Back brain-machine interface systems allowed people to control robots, sliders, or prostheses with conscious thought, but they often take a lot of effort and concentration, says José del R. Millán, a biomedical engineer at the Ecole Polytechnique Fédérale de Lausanne (EPFL) in Switzerland, which develops brain-machine interface systems that do not require to be implanted in the brain. the the objective of Millán is to make the control easier than driving a car on a road. a partially autonomous robot would allow a user to stop focusing on the tasks that he or she would normally unconsciously, as following a person or avoid running into walls. But if the robot encounters an unexpected event and needs to make a split second decision, the thoughts of the user can replace the artificial intelligence robot.

To test their technology, Millán and his colleagues have created a robot telepresent by modifying a commercially available bot called Robotino. The robot looks a bit like a platform on three wheels and can avoid obstacles on its own using infrared sensors. On top of the robot, the researchers placed a laptop running Skype, an audio and video Internet chat system, a wireless Internet connection. This allowed the human controller to see where the robot was going, and because the laptop also showed a video of the user, he allowed others to interact with the user as if the user was really there. The user also wore a small cap of electroencephalogram (EEG) electrodes, which measured brain activity. This system translates the EEG signals in the navigation instructions and transmits them in real time for the robot.

EEG patterns for movement and navigation are similar from person to person and group Millán has shown that after a little practice, a healthy person can share control with the robot with very little effort. But would a bedridden patient, who has not used its members for years, have the same pattern of brain waves and be able to control the robots as effectively?

The researchers recruited two patients whose lower body was paralyzed and had been bedridden for 6 or 7 years. The researchers trained the patients to control the robot for 1 hour per week for 6 weeks. With instructions transmitted via a wireless connection, patients should not leave the hospital and were able to control the robot in the laboratory at EPFL Millán, 100 kilometers. At the end of the training period, the researchers asked subjects to drive the robot to different objectives, such as furniture, people, and small objects around the lab for 12 minutes.

The disabled patients performed as well as healthy subjects, Millán and colleagues report this week at the IEEE Engineering in Medicine and Biology Conference Society in Boston. When the researchers turned off the shared control, forcing topics to focus continuously on the control of the robot, the subjects took a lot longer to navigate the maze when they shared control.

Millan said he was not terribly surprised that disabled people can control the robot, which previous research using brain scans showed that even patients who have been paralyzed since birth can imagine yet moving their limbs. But he was surprised how quickly they learned. He now hopes to involve more bedridden patients, including locked-in patients in the study. He also sees future applications for the brain-machine interface shared control, such as changes to allow a user to control a prosthesis or a wheelchair. Researchers can possibly add an arm current telepresent robot to enable it to grasp objects.

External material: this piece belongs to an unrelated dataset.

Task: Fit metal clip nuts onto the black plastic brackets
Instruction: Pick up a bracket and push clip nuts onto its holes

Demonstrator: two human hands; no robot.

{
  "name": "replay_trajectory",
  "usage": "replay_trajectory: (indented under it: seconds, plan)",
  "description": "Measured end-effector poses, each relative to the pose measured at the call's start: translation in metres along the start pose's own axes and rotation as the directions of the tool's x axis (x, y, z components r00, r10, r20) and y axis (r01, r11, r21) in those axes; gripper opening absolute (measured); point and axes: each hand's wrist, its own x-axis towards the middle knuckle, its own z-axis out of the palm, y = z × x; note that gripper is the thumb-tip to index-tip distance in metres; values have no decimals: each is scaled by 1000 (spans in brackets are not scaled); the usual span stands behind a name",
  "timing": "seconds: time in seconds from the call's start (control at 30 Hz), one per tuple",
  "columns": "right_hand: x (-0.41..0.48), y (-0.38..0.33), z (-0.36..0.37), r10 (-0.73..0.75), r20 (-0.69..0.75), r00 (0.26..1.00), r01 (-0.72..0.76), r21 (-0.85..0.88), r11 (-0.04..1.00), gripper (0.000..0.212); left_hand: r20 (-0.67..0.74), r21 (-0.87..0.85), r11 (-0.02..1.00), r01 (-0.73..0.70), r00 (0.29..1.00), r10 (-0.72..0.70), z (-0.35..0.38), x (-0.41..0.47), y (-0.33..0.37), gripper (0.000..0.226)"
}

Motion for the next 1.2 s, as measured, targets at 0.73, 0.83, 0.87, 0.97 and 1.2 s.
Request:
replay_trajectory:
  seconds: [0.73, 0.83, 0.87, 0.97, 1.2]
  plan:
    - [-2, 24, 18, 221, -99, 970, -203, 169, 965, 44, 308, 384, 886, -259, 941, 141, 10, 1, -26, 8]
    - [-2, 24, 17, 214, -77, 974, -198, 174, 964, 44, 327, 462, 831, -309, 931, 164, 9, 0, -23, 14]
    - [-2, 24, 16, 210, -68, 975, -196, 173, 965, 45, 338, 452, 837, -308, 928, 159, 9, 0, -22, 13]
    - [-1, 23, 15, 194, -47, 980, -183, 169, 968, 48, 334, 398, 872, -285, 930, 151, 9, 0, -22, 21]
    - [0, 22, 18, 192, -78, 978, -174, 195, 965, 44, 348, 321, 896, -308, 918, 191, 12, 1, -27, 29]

Neuroengineer Jose Carmena of the University of California, Berkeley, said the approach of Millán "a lot of novelty" in the way it integrates both natural and artificial systems. There are a few drawbacks he said, in a system that uses a hat instead of a device implanted directly in the brain, such as background signals that the cap can pick up. But for this application, he says, it is "a interesting avenue for telepresence. "

Millán said the bedridden patients were delighted to participate in the study. "This opens a new possibility for the families," he said, which could interact with their bedridden loved ones on a video connection without having to sit at a computer. But would the disabled patients families are creeped out by a follow robot in the kitchen while they make dinner? "well, that's something we're going to ask," he said.